In this guide, we’ll walk through installing cert-manager using Helm on your Kubernetes cluster. We’ll also configure it to use specific DNS resolvers, which is helpful when working with split-horizon DNS or internal/external domains.
Prerequisites
- A running Kubernetes cluster (v1.25+)
- Helm installed (
helm version
) - Access to modify DNS records (e.g., Cloudflare)
- DNS domain ready (e.g.,
maksonlee.com
) - A Cloudflare API token stored in a Kubernetes Secret
- Add the cert-manager Helm Repository
helm repo add jetstack https://charts.jetstack.io --force-update
- Install cert-manager
We install cert-manager in its own namespace and configure it to create its required CRDs automatically:
helm install \
cert-manager jetstack/cert-manager \
--namespace cert-manager \
--create-namespace \
--version v1.17.1 \
--set crds.enabled=true \
--set 'extraArgs={--dns01-recursive-nameservers-only,--dns01-recursive-nameservers=8.8.8.8:53\,1.1.1.1:53}'
The extraArgs
section ensures cert-manager uses public recursive DNS servers to validate DNS-01 challenges, bypassing any internal DNS caching or split-horizon issues.

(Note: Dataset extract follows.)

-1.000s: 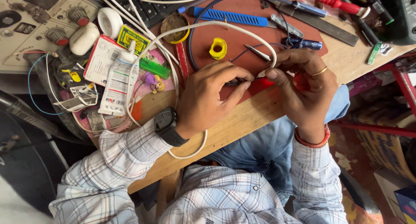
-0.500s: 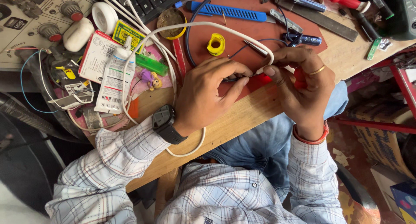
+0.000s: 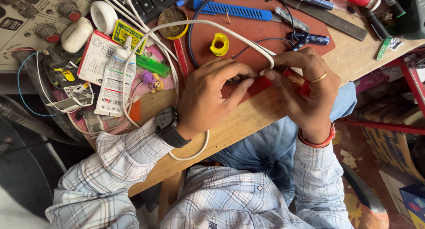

- Create Cloudflare API Token Secret
Create a Kubernetes Secret containing your Cloudflare API token (with permission to edit DNS records):
kubectl create secret generic cloudflare-api-secret \
--from-literal=api-token=<YOUR_CLOUDFLARE_API_TOKEN> \
--namespace cert-manager
- Create a ClusterIssuer (Staging)
We recommend testing with Let’s Encrypt staging first:
# clusterissuer-staging.yaml
apiVersion: cert-manager.io/v1
kind: ClusterIssuer
metadata:
name: letsencrypt-staging
spec:
acme:
email: cdlee123@gmail.com
server: https://acme-staging-v02.api.letsencrypt.org/directory
privateKeySecretRef:
name: letsencrypt-staging-account-key
solvers:
- dns01:
cloudflare:
apiTokenSecretRef:
name: cloudflare-api-secret
key: api-token
Apply it:
kubectl apply -f clusterissuer-staging.yaml
- Create a Certificate
Here’s an example of issuing a certificate for thingsboard.maksonlee.com
:
# thingsboard-cert
apiVersion: cert-manager.io/v1
kind: Certificate
metadata:
name: thingsboard-cert
namespace: thingsboard
spec:
secretName: thingsboard-tls
commonName: thingsboard.maksonlee.com
dnsNames:
- thingsboard.maksonlee.com
issuerRef:
name: letsencrypt-staging
kind: ClusterIssuer
Apply it:
kubectl apply -f thingsboard-cert
- Verification
Check certificate status:
kubectl describe certificate thingsboard-cert -n thingsboard
A successful output should include:
Type: Ready
Status: True
Reason: Ready
Message: Certificate is up to date and has not expired
- Switch to Production
Once staging works, change your ClusterIssuer to the production endpoint:
# clusterissuer-prod.yaml
apiVersion: cert-manager.io/v1
kind: ClusterIssuer
metadata:
name: letsencrypt-prod
spec:
acme:
email: cdlee123@gmail.com
server: https://acme-v02.api.letsencrypt.org/directory
privateKeySecretRef:
name: letsencrypt-prod-account-key
solvers:
- dns01:
cloudflare:
apiTokenSecretRef:
name: cloudflare-api-secret
key: api-token
Apply it:
kubectl apply -f clusterissuer-prod.yaml
Then update your Certificate to use the production issuer:
kubectl edit certificate thingsboard-cert -n thingsboard
Change:
issuerRef:
name: letsencrypt-staging
to:
issuerRef:
name: letsencrypt-prod
cert-manager will detect the change, invalidate the previous certificate, and issue a new one from production.